__WHAT IS BEING ASKED__
Everything from the top of the data below through the line with "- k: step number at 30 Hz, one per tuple" should be duplicated exactly, and nothing past it.
#### DATA EXCERPT
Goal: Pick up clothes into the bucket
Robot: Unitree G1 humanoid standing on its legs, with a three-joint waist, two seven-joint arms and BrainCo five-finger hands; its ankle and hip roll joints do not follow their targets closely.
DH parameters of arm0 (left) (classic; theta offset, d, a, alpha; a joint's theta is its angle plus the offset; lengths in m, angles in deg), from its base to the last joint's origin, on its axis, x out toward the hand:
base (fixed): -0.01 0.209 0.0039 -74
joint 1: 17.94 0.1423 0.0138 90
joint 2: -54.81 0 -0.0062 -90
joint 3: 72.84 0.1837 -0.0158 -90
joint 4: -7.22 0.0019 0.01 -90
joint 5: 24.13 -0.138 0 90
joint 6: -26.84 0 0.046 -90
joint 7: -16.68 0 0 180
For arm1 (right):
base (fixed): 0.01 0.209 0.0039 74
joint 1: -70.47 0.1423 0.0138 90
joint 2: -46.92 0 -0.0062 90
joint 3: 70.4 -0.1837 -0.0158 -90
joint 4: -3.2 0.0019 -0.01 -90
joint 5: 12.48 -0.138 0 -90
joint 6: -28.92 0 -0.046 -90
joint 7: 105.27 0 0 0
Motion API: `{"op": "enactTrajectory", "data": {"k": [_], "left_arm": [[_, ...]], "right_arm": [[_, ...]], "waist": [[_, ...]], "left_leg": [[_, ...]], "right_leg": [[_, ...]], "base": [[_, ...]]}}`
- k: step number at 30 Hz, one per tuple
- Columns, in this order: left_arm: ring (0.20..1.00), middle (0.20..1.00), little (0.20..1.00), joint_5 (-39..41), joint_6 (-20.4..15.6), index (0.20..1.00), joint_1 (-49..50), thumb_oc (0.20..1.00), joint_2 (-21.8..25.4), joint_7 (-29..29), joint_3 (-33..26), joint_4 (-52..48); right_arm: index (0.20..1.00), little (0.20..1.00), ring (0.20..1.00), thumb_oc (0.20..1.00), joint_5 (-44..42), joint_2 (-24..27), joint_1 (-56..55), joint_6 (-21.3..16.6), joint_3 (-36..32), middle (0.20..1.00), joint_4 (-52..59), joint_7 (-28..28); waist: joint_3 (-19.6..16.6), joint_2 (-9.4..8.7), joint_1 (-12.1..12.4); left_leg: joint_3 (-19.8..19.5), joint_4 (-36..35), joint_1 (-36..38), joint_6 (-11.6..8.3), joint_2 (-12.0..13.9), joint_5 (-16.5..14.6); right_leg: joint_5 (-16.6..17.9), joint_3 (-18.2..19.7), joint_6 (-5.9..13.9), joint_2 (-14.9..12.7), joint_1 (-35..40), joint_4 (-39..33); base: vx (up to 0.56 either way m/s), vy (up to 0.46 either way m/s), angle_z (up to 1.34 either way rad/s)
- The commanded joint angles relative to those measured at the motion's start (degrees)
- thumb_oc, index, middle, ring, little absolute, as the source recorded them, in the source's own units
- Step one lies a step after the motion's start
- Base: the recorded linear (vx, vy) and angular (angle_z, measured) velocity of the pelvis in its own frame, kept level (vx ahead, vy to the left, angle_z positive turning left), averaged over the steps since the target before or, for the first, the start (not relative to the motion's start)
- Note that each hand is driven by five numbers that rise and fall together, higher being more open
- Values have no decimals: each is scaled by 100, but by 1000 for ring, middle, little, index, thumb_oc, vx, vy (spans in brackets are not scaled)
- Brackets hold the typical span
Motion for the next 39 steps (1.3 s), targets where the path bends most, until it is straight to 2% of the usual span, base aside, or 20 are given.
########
__TASK RESULT__
Goal: Pick up clothes into the bucket
Robot: Unitree G1 humanoid standing on its legs, with a three-joint waist, two seven-joint arms and BrainCo five-finger hands; its ankle and hip roll joints do not follow their targets closely.
DH parameters of arm0 (left) (classic; theta offset, d, a, alpha; a joint's theta is its angle plus the offset; lengths in m, angles in deg), from its base to the last joint's origin, on its axis, x out toward the hand:
base (fixed): -0.01 0.209 0.0039 -74
joint 1: 17.94 0.1423 0.0138 90
joint 2: -54.81 0 -0.0062 -90
joint 3: 72.84 0.1837 -0.0158 -90
joint 4: -7.22 0.0019 0.01 -90
joint 5: 24.13 -0.138 0 90
joint 6: -26.84 0 0.046 -90
joint 7: -16.68 0 0 180
For arm1 (right):
base (fixed): 0.01 0.209 0.0039 74
joint 1: -70.47 0.1423 0.0138 90
joint 2: -46.92 0 -0.0062 90
joint 3: 70.4 -0.1837 -0.0158 -90
joint 4: -3.2 0.0019 -0.01 -90
joint 5: 12.48 -0.138 0 -90
joint 6: -28.92 0 -0.046 -90
joint 7: 105.27 0 0 0
Motion API: `{"op": "enactTrajectory", "data": {"k": [_], "left_arm": [[_, ...]], "right_arm": [[_, ...]], "waist": [[_, ...]], "left_leg": [[_, ...]], "right_leg": [[_, ...]], "base": [[_, ...]]}}`
- k: step number at 30 Hz, one per tuple

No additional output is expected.